For input considerations it might be also of interest to have some information on the number of entries per journal article. Thus, Fig. 8 shows how many articles contain how many entries for the publication year 1992. For example, one sees that about 60 % of the articles contain only one entry. In a number of cases one compound has been investigated several times. Therefore, more than only one entry per compound is contained in the database for a number of compounds. This is demonstrated in Fig. 9.

Fig. 8.

Fig. 8

Number of entries per article of ICSD as a function of the number of articles the data originate from for the publication year 1992.

Fig. 9.

Fig. 9

Number of entries per compound of ICSD as a function of the number of compounds (Total number of compounds = 26478).

4. Data Recording

How and in what form the data are recorded will be elucidated in the following. This can best be done by explaining the input record structure in detail. Here, all fields are listed which make up an input record. Then, the field contents are described, followed by an example for each case. In fields 7 and 9, the numbers following each ± symbol represents the estimated standard deviation.
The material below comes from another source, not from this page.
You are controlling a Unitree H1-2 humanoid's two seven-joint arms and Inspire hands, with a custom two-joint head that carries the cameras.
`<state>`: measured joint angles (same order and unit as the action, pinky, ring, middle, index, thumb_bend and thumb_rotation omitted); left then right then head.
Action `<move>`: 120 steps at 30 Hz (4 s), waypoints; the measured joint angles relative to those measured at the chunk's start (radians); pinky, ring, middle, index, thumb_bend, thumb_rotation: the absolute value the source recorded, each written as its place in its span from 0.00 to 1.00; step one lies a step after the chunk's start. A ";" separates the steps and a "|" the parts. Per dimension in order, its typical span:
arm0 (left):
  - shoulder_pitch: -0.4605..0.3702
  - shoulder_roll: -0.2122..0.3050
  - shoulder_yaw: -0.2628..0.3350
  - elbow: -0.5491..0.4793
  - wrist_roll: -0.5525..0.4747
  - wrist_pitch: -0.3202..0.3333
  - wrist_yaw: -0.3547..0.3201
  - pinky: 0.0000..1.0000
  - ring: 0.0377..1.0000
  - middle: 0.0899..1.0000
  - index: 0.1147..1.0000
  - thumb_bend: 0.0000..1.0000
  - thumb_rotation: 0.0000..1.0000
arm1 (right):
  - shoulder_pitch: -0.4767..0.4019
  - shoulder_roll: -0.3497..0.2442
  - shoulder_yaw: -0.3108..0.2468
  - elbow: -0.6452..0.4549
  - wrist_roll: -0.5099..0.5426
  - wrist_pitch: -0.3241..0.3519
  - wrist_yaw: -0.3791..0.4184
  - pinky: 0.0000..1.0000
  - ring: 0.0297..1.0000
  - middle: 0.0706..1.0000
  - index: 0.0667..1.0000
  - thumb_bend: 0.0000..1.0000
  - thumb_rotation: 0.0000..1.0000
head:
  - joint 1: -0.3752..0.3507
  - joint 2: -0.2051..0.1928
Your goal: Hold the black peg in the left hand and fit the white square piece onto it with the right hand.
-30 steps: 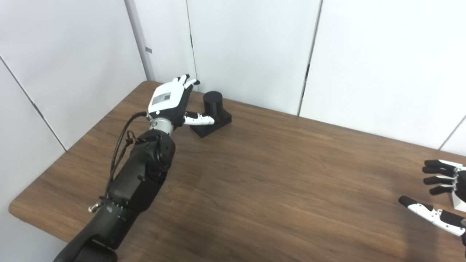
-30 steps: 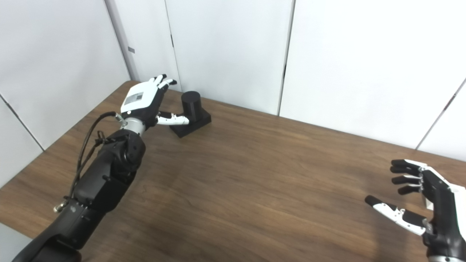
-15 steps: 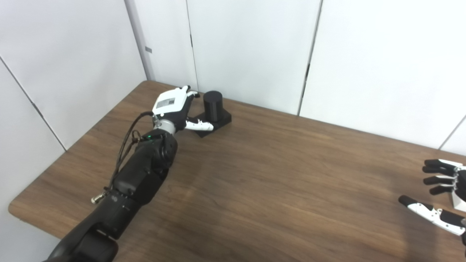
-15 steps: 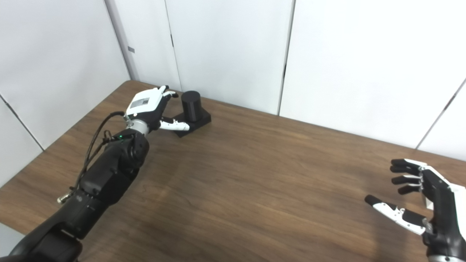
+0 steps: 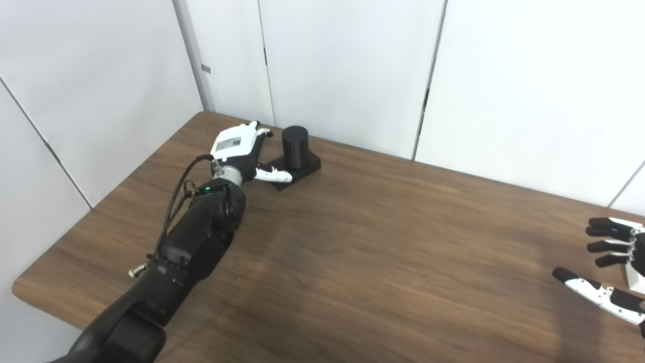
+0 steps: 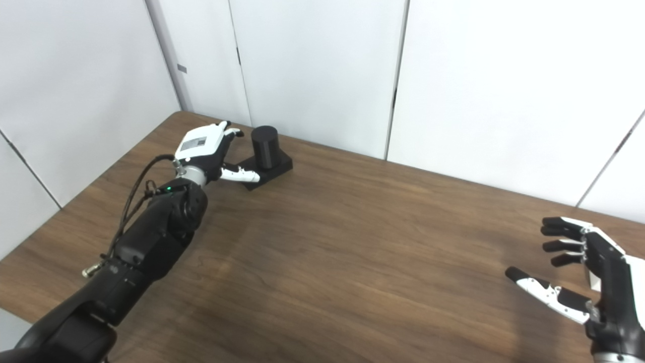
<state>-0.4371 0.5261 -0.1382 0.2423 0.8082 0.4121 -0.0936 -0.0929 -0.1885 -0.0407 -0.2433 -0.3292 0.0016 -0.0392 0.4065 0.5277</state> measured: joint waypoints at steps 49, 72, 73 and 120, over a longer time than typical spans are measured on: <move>-0.095 -0.001 -0.103 0.251 -0.049 -0.015 0.048 0.83 0.98 0.98 0.77 1.00 0.49 | 0.017 -0.004 -0.008 -0.025 0.016 0.026 0.010 0.48 0.57 0.63 0.64 0.59 0.00 | -0.011 0.029; -0.089 0.021 -0.115 0.254 -0.092 -0.080 0.048 0.75 0.90 0.87 0.53 0.76 0.37 | 0.017 -0.005 -0.022 0.007 0.036 -0.013 0.008 0.46 0.56 0.62 0.62 0.53 0.00 | -0.020 0.043; -0.089 0.022 -0.115 0.255 -0.100 -0.084 0.048 0.75 0.90 0.87 0.52 0.76 0.36 | 0.017 -0.004 -0.022 0.008 0.036 -0.014 0.007 0.46 0.56 0.62 0.62 0.53 0.00 | -0.020 0.043; -0.095 -0.144 -0.424 0.126 -0.178 -0.789 -0.057 0.77 0.92 0.90 0.43 0.52 0.08 | 0.006 -0.010 -0.026 0.117 0.042 -0.105 -0.029 0.52 0.60 0.66 0.67 0.53 0.00 | -0.110 0.052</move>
<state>-0.5316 0.3819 -0.5626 0.3687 0.6297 -0.3766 -0.1502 -0.0871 -0.1981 -0.0662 -0.1260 -0.2877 -0.1032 -0.0682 0.2961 0.5798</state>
Such an input record consists of the following fields:

  1. Name field

    Tag: N

    Content: Name in English according to IUPAC rules with oxidation state where necessary

    Example:

    N xxxxxx 1 Iron(III) hydroxide sulfate

  2. Mineral name field

    Tag: M

    Content: Mineral name, including details of origin following '-'

    Example:

    M xxxxxx 1 Cryolite—synthetic

  3. Chemical formula field

    Tag: F

    Content: Formula using only accepted symbols (iodine = I, (deuterium = D)

    Example:

    F xxxxxx 1 Ca (H2 P O4)2 (H2 O)2

  4. Title field

    Tag: U

    Content: Title of publication in original language if possible, otherwise in English as written in original publication

    Example:

    U xxxxxx 1 The crystal structure of Na2(SO4)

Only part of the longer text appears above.